===== Records
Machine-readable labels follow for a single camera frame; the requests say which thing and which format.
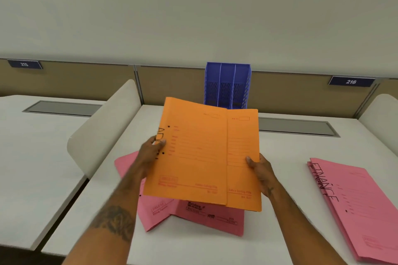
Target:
==========
===== Records
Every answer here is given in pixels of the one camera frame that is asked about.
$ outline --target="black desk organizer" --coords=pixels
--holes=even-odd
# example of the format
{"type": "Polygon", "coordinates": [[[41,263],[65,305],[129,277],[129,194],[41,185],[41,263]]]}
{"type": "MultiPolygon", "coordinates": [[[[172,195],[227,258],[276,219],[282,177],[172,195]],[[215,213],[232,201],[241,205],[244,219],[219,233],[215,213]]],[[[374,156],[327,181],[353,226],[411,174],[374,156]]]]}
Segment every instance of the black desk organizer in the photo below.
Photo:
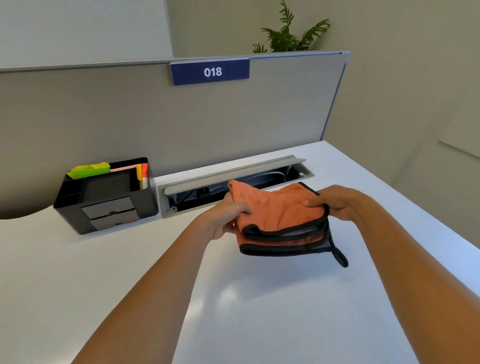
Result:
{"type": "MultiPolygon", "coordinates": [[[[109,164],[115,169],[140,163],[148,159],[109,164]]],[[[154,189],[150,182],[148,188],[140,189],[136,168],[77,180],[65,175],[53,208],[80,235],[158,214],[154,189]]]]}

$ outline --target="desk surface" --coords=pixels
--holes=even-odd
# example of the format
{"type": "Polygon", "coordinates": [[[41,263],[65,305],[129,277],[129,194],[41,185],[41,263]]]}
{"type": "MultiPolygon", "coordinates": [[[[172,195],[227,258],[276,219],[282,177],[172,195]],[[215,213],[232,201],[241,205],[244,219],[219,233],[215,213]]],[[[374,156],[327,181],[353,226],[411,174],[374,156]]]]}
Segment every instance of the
==========
===== Records
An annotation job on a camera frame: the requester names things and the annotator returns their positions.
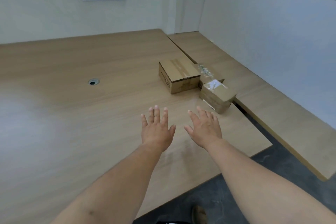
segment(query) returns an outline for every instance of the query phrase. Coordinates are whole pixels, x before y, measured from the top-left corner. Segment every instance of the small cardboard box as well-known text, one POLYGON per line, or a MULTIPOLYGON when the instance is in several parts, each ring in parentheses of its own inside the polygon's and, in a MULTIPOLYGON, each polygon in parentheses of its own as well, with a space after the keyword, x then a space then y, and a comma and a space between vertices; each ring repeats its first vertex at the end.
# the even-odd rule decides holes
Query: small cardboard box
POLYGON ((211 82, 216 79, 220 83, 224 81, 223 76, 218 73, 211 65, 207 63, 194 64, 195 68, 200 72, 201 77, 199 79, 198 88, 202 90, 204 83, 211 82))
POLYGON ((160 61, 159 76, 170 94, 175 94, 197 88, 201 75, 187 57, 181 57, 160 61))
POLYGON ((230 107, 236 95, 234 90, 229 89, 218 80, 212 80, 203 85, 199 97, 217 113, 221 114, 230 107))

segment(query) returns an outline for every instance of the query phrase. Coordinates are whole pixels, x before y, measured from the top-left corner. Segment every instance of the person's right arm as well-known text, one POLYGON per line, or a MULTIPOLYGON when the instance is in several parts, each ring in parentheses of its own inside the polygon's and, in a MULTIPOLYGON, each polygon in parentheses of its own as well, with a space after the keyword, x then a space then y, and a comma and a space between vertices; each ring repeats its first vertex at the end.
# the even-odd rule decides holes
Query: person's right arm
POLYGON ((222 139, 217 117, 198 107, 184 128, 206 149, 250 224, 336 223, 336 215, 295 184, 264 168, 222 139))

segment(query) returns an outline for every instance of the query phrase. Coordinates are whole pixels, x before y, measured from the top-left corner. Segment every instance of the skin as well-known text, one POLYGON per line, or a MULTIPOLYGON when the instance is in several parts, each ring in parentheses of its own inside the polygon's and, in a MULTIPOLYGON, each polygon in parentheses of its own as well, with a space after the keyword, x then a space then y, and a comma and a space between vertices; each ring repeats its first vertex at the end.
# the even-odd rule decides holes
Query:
==========
The task ▸ For every line in the listing above that mentions the word "camera", make a copy.

Exercise result ▸
Machine-readable labels follow for a single camera frame; the requests say which thing and which format.
Every answer here is given in pixels of the one camera frame that is asked about.
An annotation job on a camera frame: the requester names things and the annotator returns their positions.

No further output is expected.